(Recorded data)
--------------------------------------------------
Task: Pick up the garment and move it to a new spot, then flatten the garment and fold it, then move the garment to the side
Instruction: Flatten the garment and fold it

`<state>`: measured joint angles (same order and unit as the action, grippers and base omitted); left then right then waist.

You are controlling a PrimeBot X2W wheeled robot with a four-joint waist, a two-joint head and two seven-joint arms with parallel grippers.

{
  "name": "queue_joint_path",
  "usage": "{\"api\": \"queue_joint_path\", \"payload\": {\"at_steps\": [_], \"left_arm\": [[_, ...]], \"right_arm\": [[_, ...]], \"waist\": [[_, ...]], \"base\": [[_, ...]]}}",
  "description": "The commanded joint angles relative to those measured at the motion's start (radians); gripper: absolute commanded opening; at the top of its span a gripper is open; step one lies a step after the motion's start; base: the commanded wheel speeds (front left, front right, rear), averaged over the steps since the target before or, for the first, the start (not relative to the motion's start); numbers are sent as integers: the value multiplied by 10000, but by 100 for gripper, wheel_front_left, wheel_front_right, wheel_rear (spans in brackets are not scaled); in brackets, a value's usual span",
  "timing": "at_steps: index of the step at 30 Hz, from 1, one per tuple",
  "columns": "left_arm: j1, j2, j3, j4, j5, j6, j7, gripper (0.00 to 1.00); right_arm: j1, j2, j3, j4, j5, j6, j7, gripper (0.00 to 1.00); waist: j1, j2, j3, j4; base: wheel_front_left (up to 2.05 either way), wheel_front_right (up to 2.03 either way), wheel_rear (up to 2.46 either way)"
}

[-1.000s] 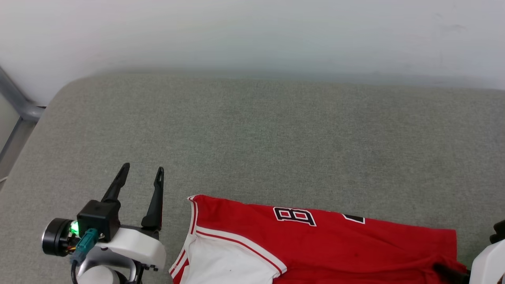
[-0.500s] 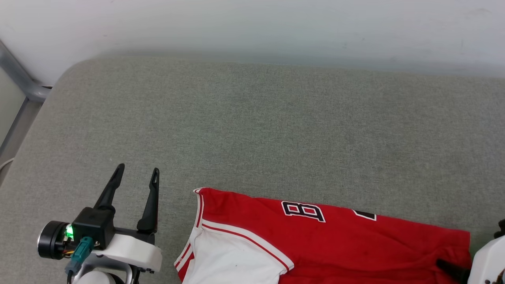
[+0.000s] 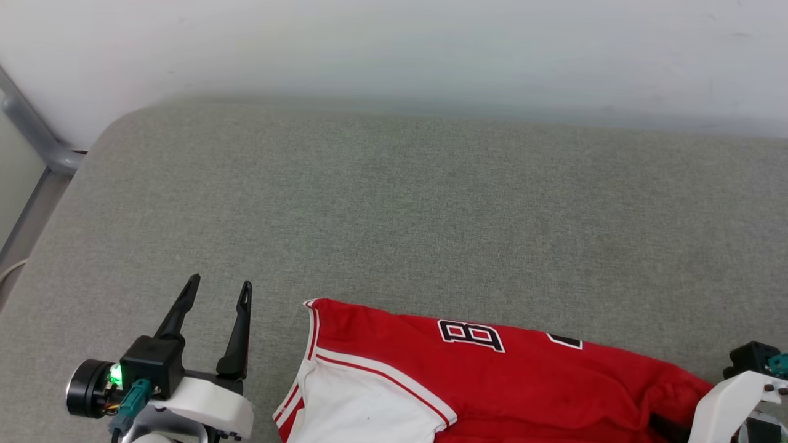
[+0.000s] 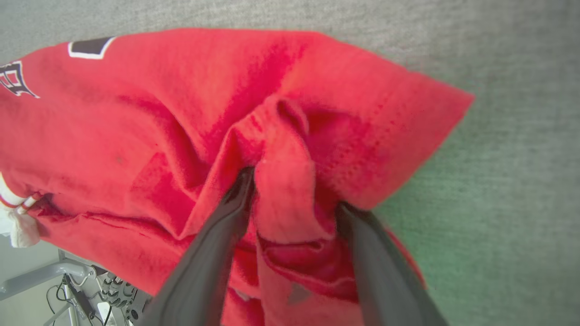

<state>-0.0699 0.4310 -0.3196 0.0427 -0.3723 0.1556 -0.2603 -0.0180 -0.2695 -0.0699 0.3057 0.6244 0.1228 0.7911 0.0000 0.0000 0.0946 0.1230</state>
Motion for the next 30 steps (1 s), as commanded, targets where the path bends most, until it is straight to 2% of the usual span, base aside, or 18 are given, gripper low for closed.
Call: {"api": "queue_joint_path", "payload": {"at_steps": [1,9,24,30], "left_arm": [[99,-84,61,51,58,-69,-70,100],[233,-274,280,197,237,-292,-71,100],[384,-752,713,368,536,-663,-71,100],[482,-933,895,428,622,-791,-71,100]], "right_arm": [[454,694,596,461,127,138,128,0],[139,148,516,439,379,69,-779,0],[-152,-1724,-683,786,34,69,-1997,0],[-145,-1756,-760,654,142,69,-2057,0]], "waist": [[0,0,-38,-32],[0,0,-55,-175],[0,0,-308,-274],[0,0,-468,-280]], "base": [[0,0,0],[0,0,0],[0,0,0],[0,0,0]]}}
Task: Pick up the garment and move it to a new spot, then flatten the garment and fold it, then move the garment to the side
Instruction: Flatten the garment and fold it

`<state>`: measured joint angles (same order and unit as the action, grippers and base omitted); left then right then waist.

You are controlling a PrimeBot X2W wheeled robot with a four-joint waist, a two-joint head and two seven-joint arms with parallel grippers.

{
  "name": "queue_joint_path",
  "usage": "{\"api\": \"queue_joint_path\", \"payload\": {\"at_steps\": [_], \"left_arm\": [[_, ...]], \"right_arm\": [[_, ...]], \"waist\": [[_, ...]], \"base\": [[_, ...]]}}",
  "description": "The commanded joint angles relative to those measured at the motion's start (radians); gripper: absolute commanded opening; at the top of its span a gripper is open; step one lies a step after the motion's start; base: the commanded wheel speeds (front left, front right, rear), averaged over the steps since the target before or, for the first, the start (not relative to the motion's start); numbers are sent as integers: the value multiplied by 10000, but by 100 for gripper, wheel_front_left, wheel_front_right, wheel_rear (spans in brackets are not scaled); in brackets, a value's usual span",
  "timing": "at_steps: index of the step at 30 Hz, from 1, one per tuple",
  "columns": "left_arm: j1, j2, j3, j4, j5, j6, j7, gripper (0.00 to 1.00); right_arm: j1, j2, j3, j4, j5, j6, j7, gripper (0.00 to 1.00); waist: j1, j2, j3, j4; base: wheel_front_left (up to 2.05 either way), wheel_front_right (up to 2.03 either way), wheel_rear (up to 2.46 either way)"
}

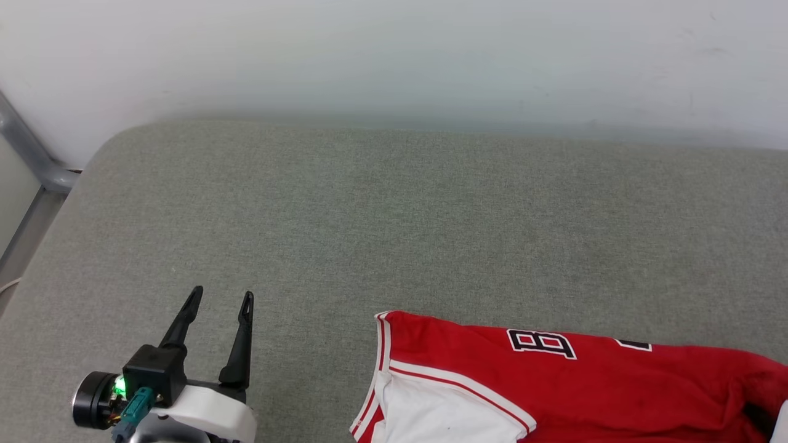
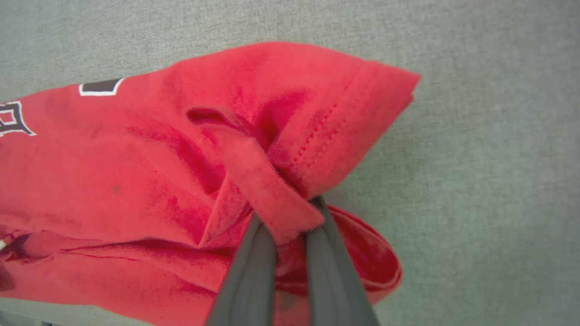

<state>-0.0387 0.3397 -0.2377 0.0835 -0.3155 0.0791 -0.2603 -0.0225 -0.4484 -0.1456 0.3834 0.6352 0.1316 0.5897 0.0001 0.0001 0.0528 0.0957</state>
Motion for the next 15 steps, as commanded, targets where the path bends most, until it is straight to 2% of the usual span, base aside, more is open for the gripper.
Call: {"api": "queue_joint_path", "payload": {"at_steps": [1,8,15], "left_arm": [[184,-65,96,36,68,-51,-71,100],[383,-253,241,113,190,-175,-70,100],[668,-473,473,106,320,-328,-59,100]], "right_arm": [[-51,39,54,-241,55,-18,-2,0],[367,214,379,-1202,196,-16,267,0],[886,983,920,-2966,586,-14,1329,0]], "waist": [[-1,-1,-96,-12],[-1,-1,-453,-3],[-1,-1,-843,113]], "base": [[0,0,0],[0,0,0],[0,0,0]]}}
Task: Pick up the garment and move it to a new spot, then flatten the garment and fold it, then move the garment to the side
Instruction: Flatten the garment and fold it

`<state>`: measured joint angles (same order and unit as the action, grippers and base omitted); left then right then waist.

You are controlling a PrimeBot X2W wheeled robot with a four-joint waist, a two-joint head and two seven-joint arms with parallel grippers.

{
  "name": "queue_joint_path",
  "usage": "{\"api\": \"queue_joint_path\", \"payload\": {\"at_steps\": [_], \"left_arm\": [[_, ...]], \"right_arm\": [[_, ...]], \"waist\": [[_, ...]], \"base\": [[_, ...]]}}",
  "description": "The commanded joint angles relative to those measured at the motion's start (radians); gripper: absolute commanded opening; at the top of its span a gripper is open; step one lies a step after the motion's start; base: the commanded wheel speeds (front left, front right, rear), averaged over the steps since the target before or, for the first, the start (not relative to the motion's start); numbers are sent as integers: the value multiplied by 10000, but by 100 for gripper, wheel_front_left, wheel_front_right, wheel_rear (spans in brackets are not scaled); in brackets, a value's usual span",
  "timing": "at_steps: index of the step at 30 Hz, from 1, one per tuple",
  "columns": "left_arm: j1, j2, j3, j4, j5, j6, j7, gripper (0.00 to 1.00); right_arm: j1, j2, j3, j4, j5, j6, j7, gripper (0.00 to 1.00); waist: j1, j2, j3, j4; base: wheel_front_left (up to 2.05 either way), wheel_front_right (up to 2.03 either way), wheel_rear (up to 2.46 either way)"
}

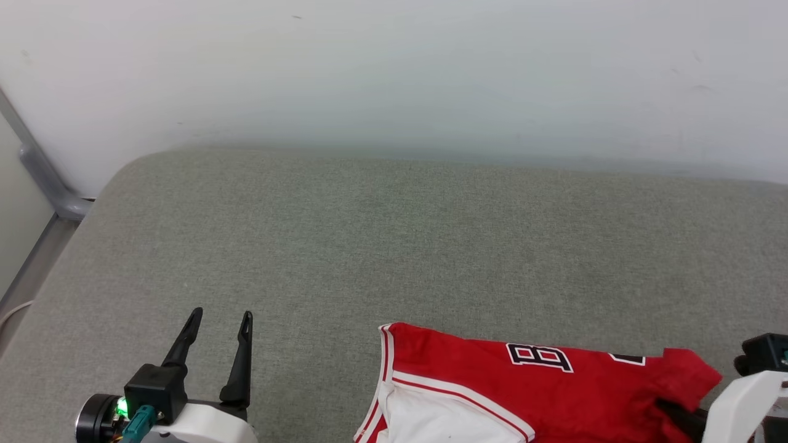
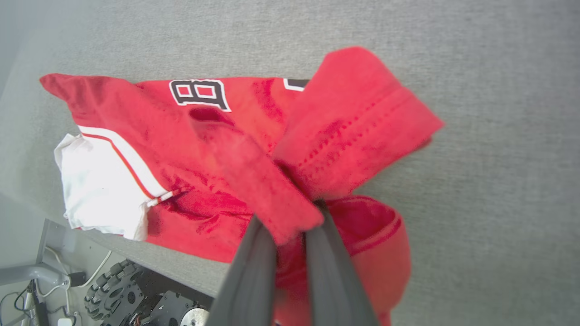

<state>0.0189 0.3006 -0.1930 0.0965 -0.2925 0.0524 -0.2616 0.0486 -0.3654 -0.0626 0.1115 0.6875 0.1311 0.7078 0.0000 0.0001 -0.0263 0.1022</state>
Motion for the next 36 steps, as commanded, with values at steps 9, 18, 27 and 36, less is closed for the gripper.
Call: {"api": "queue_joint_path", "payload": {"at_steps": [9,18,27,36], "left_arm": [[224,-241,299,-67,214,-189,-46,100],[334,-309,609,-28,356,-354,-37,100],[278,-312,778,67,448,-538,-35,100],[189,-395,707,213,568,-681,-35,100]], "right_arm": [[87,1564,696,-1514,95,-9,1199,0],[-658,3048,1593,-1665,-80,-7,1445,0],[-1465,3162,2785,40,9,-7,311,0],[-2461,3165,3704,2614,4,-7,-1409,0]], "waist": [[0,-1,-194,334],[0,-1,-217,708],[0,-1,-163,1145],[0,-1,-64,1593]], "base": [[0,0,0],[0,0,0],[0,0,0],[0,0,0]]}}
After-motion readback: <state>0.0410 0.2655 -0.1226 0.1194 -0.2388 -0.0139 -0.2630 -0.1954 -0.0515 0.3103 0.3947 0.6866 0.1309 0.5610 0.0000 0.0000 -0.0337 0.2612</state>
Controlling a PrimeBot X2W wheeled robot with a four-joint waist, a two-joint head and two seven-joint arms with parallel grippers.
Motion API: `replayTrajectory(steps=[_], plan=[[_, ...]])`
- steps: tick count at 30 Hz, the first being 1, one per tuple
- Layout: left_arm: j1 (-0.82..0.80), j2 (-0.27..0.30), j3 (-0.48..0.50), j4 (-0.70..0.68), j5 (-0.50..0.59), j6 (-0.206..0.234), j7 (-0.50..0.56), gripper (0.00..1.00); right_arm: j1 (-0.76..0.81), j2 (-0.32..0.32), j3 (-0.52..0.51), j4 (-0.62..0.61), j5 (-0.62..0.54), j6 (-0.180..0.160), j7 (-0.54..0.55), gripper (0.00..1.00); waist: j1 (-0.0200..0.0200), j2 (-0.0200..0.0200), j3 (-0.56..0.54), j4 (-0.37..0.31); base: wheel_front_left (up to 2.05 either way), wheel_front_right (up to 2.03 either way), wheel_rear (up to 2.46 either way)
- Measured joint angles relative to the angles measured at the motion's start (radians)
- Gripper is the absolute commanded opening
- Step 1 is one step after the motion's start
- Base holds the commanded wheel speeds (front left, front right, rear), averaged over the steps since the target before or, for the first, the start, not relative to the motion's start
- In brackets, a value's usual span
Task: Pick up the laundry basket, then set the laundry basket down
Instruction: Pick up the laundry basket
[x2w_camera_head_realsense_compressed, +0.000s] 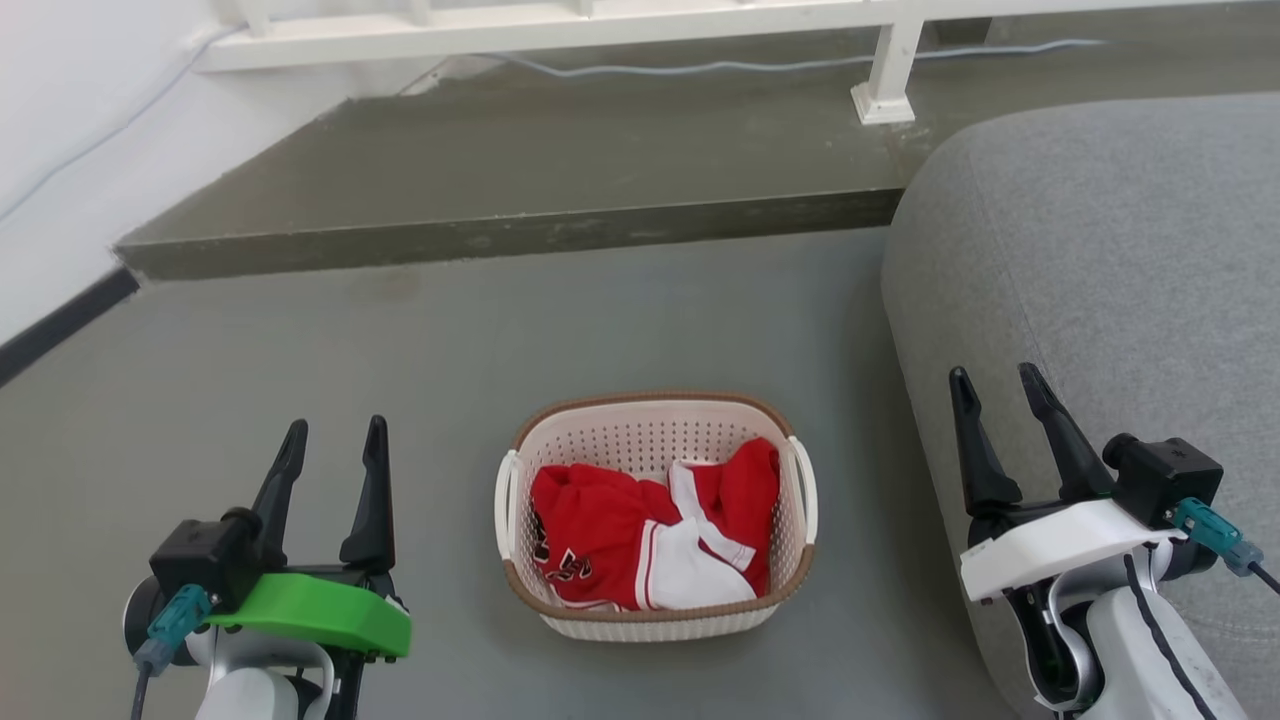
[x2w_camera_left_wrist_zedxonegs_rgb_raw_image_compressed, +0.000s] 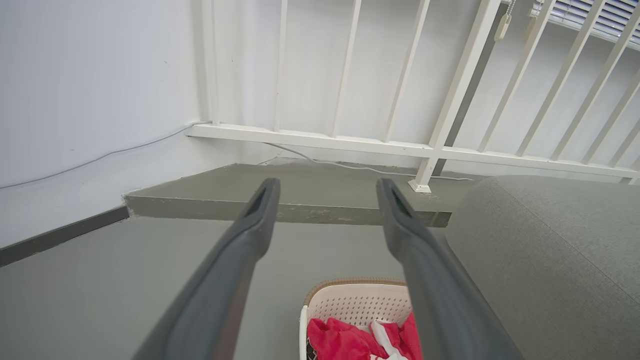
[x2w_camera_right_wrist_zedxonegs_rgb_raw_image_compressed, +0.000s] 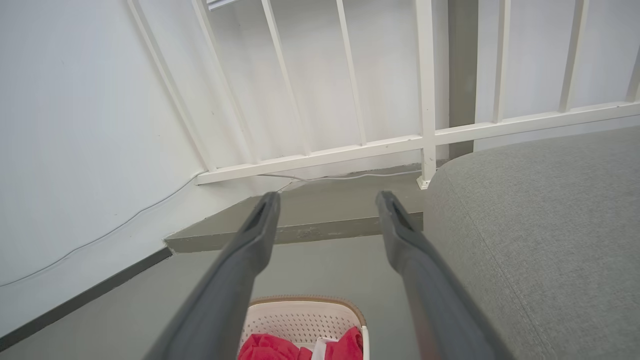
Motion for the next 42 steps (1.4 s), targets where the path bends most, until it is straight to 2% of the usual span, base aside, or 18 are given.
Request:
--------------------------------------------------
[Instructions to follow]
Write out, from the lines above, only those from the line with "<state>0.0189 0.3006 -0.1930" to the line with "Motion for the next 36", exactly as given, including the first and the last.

[Result for this task]
<state>0.0189 0.3006 -0.1930 0.0965 -0.2925 0.0524 -0.2616 0.0486 -0.3654 -0.0626 0.1115 0.6875 0.1311 0.7078 0.0000 0.0001 -0.0263 0.1022</state>
Motion for the next 36 steps, as commanded, with values at steps 9, 18, 27 and 36, less is closed for the gripper.

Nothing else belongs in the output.